- _About this exercise_: Of all the entries below, only the lines from the one with "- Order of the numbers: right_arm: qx" up to and including the one with "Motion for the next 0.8" are to be duplicated exactly.

- _Supplied material_:
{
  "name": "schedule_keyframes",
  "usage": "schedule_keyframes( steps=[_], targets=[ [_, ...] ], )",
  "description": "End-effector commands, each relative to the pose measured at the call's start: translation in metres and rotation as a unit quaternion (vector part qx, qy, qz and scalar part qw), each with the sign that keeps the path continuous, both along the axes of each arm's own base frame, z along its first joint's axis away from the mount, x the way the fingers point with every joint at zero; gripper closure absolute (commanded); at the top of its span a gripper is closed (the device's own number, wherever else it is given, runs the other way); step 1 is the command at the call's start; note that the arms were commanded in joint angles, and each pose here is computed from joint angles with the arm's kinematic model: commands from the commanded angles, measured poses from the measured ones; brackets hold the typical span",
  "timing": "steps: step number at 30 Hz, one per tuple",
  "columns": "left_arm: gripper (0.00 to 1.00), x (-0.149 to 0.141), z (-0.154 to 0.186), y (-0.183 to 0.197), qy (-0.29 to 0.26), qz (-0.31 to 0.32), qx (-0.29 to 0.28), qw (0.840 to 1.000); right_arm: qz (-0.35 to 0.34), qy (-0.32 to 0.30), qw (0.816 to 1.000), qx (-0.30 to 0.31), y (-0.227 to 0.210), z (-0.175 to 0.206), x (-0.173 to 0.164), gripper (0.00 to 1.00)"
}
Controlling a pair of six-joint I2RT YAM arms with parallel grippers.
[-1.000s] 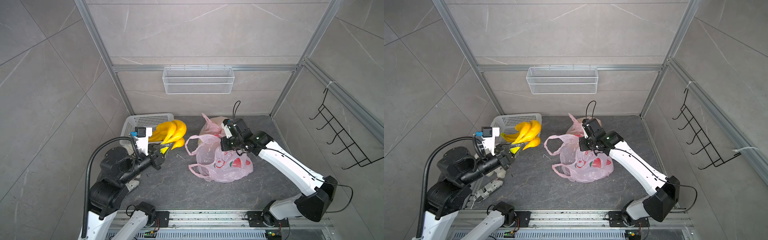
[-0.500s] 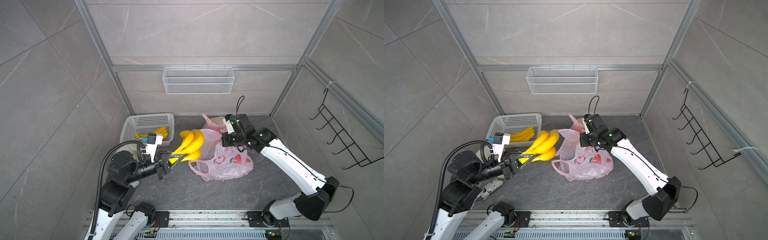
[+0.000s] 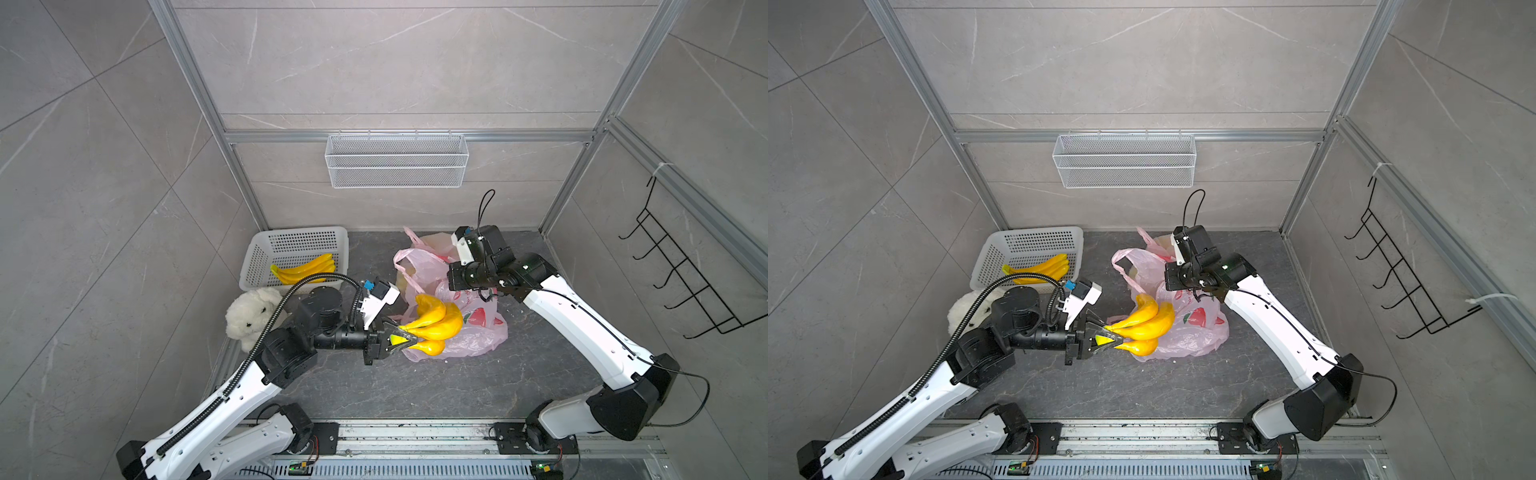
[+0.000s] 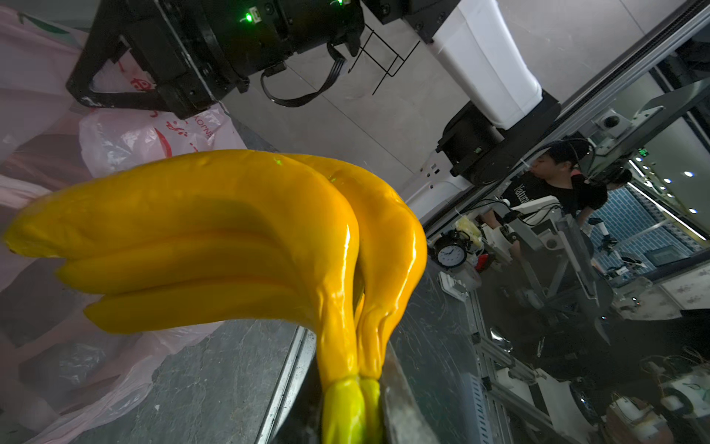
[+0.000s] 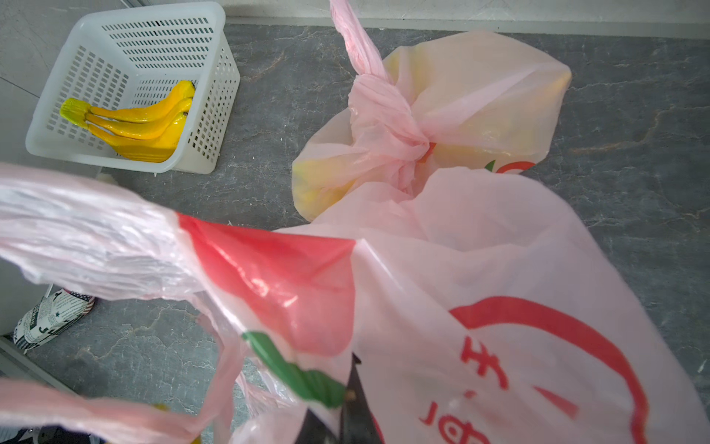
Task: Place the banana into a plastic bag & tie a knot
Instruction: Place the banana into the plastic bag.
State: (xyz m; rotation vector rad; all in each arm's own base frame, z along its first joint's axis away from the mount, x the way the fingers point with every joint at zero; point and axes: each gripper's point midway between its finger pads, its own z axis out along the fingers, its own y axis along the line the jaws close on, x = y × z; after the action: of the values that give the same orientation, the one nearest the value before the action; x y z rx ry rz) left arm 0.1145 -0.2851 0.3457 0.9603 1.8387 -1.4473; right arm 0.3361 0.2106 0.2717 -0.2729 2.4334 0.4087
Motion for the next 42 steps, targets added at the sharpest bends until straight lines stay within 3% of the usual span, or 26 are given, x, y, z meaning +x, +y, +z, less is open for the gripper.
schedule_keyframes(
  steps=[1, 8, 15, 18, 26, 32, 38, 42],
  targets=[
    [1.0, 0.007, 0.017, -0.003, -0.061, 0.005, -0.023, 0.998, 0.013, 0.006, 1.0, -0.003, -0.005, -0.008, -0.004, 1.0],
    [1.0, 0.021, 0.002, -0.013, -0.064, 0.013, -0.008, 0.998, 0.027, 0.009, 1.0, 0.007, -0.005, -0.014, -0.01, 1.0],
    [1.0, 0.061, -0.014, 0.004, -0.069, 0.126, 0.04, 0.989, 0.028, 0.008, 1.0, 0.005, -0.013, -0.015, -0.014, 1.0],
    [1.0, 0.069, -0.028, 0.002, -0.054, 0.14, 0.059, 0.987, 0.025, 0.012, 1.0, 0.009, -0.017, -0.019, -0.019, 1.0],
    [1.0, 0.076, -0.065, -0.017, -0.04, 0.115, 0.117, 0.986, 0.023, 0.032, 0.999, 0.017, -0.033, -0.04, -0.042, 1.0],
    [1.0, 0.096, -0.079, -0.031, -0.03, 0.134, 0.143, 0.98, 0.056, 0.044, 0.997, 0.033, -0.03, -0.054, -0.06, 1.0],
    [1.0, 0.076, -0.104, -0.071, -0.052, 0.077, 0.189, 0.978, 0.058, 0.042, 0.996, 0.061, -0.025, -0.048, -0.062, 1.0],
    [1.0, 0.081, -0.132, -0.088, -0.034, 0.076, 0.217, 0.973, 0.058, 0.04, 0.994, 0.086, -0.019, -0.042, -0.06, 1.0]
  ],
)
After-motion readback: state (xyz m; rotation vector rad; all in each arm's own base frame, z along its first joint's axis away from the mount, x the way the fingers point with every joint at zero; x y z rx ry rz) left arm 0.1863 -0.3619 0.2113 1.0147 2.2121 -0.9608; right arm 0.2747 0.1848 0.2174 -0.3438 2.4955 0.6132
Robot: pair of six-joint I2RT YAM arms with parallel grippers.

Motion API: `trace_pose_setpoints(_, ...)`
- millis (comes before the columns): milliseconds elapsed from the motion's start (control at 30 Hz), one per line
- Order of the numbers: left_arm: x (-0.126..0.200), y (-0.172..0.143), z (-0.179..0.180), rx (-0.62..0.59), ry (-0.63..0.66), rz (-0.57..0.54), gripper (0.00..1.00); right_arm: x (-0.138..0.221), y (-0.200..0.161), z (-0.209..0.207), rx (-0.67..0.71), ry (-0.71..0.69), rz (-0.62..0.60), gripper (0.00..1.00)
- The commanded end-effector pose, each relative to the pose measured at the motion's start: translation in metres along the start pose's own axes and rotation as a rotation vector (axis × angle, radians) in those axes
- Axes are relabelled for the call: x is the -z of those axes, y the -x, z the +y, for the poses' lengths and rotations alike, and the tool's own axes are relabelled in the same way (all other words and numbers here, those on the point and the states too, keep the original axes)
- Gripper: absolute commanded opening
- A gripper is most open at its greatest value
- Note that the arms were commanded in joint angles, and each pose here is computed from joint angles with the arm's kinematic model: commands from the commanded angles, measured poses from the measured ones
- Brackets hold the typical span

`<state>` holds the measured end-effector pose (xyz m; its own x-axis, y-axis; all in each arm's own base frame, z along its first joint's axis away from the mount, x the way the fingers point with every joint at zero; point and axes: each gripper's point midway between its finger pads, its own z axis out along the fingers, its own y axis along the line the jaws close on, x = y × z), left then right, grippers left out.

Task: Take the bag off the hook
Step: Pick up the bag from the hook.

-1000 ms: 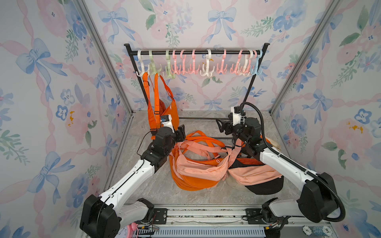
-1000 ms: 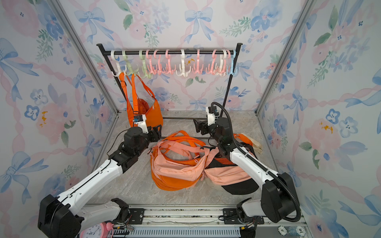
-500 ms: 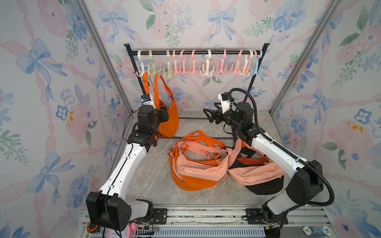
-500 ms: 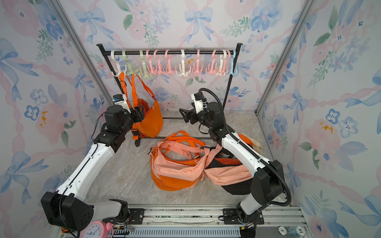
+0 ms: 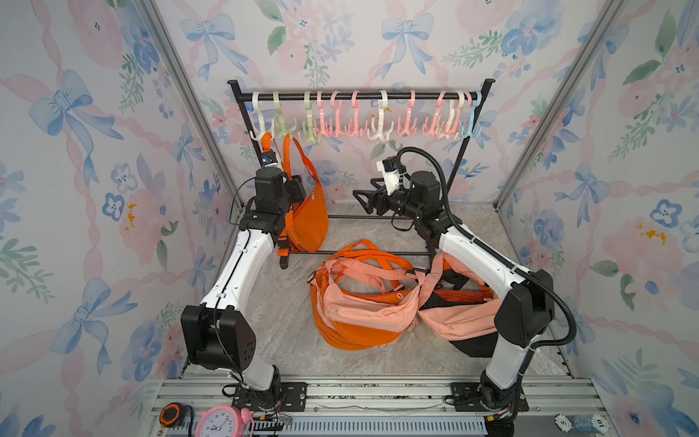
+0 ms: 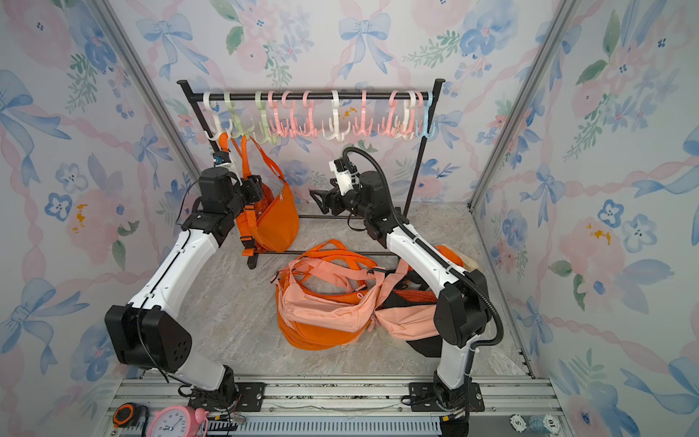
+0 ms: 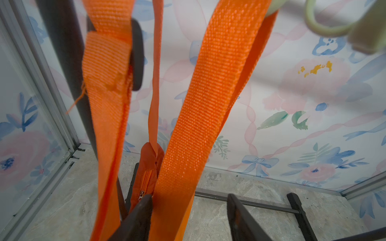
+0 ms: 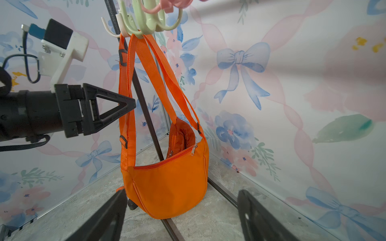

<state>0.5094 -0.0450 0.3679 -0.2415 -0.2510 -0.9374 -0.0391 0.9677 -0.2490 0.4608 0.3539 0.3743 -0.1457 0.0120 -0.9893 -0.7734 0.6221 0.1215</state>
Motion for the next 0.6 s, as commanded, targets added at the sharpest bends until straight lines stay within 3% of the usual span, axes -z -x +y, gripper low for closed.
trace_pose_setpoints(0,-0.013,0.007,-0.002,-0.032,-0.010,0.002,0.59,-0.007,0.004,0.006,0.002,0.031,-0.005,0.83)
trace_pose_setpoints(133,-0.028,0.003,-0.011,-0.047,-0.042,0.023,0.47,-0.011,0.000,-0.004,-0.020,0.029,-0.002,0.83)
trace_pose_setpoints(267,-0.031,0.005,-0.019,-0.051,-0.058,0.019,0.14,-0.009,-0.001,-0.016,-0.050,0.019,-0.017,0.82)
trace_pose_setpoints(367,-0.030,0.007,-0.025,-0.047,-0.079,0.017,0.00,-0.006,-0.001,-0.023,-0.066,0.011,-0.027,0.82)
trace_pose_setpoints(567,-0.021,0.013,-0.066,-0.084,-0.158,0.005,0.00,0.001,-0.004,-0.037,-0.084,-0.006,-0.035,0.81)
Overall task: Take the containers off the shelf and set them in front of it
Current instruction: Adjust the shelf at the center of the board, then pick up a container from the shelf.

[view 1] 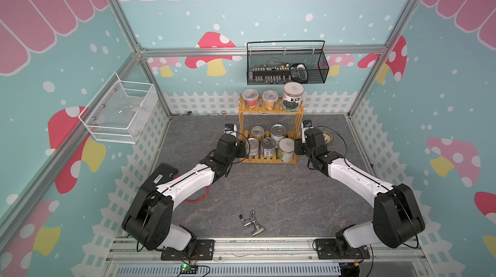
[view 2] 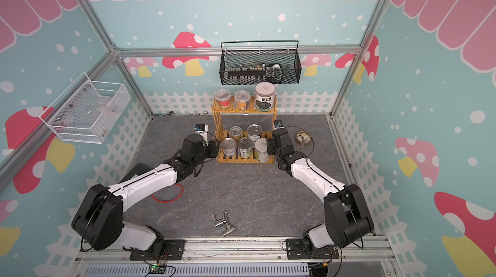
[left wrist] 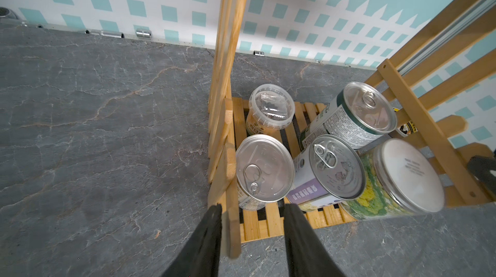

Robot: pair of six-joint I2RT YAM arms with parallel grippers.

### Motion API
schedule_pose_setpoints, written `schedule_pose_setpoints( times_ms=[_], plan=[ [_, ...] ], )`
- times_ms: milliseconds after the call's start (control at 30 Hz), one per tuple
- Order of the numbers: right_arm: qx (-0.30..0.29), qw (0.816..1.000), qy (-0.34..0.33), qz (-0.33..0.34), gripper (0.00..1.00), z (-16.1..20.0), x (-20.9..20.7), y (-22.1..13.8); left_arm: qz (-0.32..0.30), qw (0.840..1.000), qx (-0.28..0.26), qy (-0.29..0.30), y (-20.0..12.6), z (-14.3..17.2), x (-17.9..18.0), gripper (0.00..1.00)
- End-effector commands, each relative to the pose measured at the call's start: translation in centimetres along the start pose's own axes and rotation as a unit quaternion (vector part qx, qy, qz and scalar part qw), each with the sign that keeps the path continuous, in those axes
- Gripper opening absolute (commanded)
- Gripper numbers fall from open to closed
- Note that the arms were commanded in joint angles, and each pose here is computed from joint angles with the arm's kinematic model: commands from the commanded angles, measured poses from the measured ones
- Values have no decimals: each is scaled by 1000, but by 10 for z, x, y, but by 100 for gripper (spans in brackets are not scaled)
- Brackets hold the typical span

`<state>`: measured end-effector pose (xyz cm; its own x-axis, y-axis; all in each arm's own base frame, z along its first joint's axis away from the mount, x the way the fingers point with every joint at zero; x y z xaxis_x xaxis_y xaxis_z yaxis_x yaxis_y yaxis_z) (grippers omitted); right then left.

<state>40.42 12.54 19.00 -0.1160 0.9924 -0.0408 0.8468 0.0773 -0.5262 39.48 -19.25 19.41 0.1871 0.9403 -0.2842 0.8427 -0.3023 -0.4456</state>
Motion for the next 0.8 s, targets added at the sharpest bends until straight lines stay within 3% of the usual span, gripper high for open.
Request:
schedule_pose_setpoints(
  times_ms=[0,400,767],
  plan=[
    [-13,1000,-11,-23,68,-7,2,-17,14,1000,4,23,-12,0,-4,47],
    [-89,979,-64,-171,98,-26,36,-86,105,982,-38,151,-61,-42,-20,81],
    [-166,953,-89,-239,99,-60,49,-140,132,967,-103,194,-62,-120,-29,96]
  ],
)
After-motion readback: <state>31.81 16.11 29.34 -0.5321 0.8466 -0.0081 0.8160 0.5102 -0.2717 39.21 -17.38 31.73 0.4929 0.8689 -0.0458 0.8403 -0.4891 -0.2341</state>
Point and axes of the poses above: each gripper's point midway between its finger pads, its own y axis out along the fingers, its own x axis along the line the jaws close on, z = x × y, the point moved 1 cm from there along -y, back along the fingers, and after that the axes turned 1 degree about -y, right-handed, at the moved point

- _Task result_:
- Order of the numbers: right_arm: qx (-0.30..0.29), qw (0.816..1.000), qy (-0.34..0.33), qz (-0.33..0.34), gripper (0.00..1.00), z (-16.1..20.0), x (-20.9..20.7), y (-22.1..13.8); left_arm: qz (-0.32..0.30), qw (0.840..1.000), qx (-0.28..0.26), qy (-0.29..0.30), y (-20.0..12.6), z (-14.3..17.2), x (-17.9..18.0), gripper (0.00..1.00)
- End-effector commands, each relative to the pose measured at the call's start: translation in centimetres along the start pose's own axes and rotation as a unit quaternion (vector part qx, qy, qz and scalar part qw), each with the sign that keeps the path continuous, in those axes
- Gripper opening absolute (commanded)
- Gripper numbers fall from open to closed
- Note that the arms were commanded in joint angles, and each pose here is computed from joint angles with the arm's kinematic model: commands from the commanded angles, measured poses from the measured ones
- Values have no decimals: each is scaled by 1000, but by 10 for z, x, y, but by 100 for gripper (spans in brackets are not scaled)
- Brackets hold the typical span

`<state>`: measured end-effector pose (xyz cm; its own x-axis, y-axis; all in each arm's own base frame, z along its first joint's axis away from the mount, x the way the fingers point with every joint at zero; x y z xaxis_x xaxis_y xaxis_z yaxis_x yaxis_y yaxis_z) (grippers omitted); right then left.

<state>40.42 12.54 19.00 -0.1160 0.9924 -0.0408 0.8468 0.0773 -0.5262 39.48 -19.25 19.41 0.1871 0.9403 -0.2842 0.8427 -0.3023 -0.4456</state>
Motion for the next 0.8 s, targets added at the sharpest bends until straight lines stay within 3% of the usual span, gripper high for open.

This completes the answer.